Correlation between clinical attachment loss and frequencies of cytokine‐producing CD4+ T‐cells in PBMC cultures unstimulated or stimulated with bacteria.
Periodontitis grade B (n = 33) | Periodontitis grade C (n = 26) | |||||
---|---|---|---|---|---|---|
IFN‐γ Rs, p‐value | IL‐17 Rs, p‐value | IL‐10 Rs, p‐value | IFN‐γ Rs, p‐value | IL‐17 Rs, p‐value | IL‐10 Rs, p‐value | |
Unstimulated | 0.19, p = .30 | −0.066, p = .74 | −0.12, p = .52 | 0.25, p = .21 | 0.16, p = .46 | −0.069, p = .74 |
P. gingivalis | 0.39, p = .023 | 0.11, p = .56 | 0.0026, p = .99 | 0.32, p = .11 | 0.54, p = .0062 | 0.18, p = .37 |
F. nucleatum | 0.35, p = .048 | 0.18, p = .35 | −0.019, p = .92 | 0.24, p = .24 | 0.26, p = .22 | 0.078, p = .71 |
S. epidermidis | 0.26, p = .15 | 0.16, p = .42 | −0.036, p = .85 | 0.15, p = .47 | 0.23, p = .29 | 0.09, p = .67 |
C. acnes | 0.33, p = .059 | 0.056, p = .78 | 0.018, p = .92 | 0.48, p = .014 | 0.12, p = .57 | 0.17, p = .41 |
Note: Correlation test was performed with Spearman's rank correlation test. p‐values <.05 were considered significant (Bold).
In the grade B group, AL correlated positively with the proportion of Th1 cells observed after stimulation with P. gingivalis (p = .023; Figure 3A), but not with the proportion of Th17 cells (Figure 3B) or IL‐10‐producing CD4+ T cells (Figure 3C). In this patient group, AL also correlated with the proportion of Th1 cells observed after stimulation with F. nucleatum (p = .048), but not after stimulation with the commensal bacteria S. epidermidis or C. acnes (Table 1).

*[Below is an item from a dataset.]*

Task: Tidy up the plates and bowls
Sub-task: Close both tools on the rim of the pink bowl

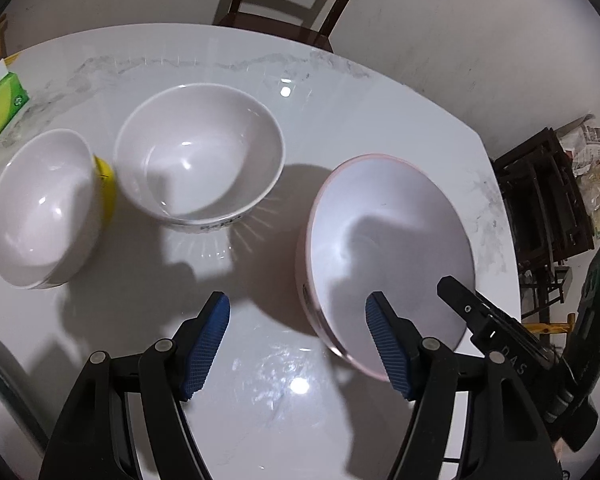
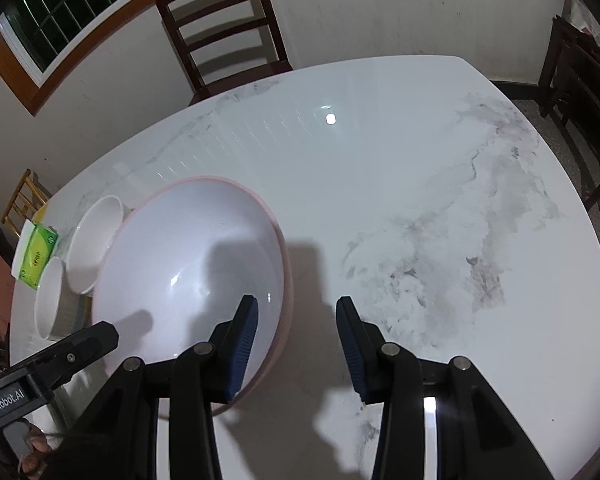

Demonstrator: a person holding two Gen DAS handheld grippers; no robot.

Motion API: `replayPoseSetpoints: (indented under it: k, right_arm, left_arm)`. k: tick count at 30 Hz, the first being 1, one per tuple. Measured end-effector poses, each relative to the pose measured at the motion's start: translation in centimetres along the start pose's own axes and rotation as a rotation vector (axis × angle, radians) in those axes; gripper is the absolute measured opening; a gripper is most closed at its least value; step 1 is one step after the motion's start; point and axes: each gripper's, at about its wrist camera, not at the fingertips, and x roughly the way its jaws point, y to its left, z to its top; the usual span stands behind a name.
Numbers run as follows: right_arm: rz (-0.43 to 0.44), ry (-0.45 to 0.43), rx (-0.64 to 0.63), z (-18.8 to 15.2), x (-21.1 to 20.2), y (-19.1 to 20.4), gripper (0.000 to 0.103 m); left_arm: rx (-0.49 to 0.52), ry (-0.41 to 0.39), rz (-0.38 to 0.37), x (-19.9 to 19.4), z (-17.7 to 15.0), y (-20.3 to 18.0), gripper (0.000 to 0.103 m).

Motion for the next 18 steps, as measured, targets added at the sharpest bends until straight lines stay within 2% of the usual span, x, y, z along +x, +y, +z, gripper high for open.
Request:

In the grade C group, AL showed a weak tendency to correlate with the proportion Th1 cells observed after stimulation with P. gingivalis but correlated strongly with the proportion of Th17 cells under the same stimulation (p = .0062) (Figure 3C,D, respectively). In the grade C group, AL also correlated with the proportion of Th1 cells in C. acnes‐stimulated cultures (p = .0142) (Table 1).
No significant correlations were observed between AL and frequencies of CD4+ T cells producing IL‐10 in either patient group under different bacterial stimulations (Figure 3C,F and Table 1).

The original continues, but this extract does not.